§ Exercise
What you give back should be only the lines from the one holding "Please put markers on the group" through the final line of the records, each reproduced exactly.

-------- Listed records --------

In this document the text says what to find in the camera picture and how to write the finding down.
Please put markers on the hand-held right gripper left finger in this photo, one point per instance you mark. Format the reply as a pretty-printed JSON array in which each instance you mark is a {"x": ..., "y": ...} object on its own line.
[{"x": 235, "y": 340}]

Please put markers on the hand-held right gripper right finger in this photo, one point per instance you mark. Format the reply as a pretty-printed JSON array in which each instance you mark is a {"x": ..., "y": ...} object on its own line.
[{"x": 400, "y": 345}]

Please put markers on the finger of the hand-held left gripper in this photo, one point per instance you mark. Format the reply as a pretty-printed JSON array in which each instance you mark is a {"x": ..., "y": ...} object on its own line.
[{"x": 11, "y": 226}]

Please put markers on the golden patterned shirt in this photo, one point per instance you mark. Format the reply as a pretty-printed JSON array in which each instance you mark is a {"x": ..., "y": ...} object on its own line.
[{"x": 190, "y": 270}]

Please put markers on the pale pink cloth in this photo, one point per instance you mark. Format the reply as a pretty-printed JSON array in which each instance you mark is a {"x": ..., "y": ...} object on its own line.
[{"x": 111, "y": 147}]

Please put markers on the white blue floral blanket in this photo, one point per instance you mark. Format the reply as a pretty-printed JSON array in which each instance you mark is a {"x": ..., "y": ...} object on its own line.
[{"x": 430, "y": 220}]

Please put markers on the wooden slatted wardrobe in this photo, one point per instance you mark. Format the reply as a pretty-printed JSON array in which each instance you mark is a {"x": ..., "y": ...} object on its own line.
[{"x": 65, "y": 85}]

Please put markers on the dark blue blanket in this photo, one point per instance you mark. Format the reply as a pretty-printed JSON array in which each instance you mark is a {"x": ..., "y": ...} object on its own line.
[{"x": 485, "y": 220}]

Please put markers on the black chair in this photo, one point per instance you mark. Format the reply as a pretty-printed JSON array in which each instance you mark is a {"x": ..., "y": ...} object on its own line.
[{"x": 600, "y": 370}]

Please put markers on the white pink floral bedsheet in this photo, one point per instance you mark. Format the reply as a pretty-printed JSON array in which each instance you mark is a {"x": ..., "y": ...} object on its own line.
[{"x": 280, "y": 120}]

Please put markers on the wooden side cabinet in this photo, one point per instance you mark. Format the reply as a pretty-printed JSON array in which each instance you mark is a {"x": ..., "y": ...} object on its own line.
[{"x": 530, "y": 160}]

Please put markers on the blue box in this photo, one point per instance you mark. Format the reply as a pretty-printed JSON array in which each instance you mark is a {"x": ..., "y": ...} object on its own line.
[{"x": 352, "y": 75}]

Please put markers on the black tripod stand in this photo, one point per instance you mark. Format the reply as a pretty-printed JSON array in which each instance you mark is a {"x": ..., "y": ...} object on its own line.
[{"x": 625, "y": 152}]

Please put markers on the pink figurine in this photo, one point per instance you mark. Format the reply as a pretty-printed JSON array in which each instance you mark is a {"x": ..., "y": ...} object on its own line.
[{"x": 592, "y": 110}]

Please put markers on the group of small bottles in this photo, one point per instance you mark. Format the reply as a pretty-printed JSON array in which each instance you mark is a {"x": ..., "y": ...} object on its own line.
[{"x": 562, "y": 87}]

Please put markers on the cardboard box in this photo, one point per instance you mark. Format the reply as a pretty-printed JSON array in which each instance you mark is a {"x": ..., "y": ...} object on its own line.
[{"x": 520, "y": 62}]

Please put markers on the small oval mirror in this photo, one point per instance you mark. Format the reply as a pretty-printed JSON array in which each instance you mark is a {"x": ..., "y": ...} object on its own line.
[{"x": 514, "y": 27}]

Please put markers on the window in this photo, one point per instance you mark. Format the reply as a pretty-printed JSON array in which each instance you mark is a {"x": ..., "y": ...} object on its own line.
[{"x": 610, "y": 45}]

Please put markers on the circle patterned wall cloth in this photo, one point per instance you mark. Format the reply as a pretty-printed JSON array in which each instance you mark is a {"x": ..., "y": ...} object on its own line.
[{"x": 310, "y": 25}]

--------

§ Answer section
Please put markers on the group of small bottles in this photo, one point per instance you mark. Format the reply as a pretty-printed JSON array in which each instance you mark is a {"x": ..., "y": ...} object on its own line.
[{"x": 562, "y": 87}]

Please put markers on the cardboard box in this photo, one point per instance you mark. Format the reply as a pretty-printed JSON array in which each instance you mark is a {"x": ..., "y": ...} object on its own line.
[{"x": 520, "y": 62}]

Please put markers on the small oval mirror in this photo, one point per instance you mark. Format the reply as a pretty-printed JSON array in which each instance you mark is a {"x": ..., "y": ...} object on its own line.
[{"x": 514, "y": 27}]

Please put markers on the window in this photo, one point per instance you mark. Format the reply as a pretty-printed JSON array in which each instance you mark is a {"x": ..., "y": ...} object on its own line.
[{"x": 610, "y": 45}]

Please put markers on the circle patterned wall cloth in this photo, one point per instance you mark. Format the reply as a pretty-printed JSON array in which each instance you mark is a {"x": ..., "y": ...} object on its own line.
[{"x": 310, "y": 25}]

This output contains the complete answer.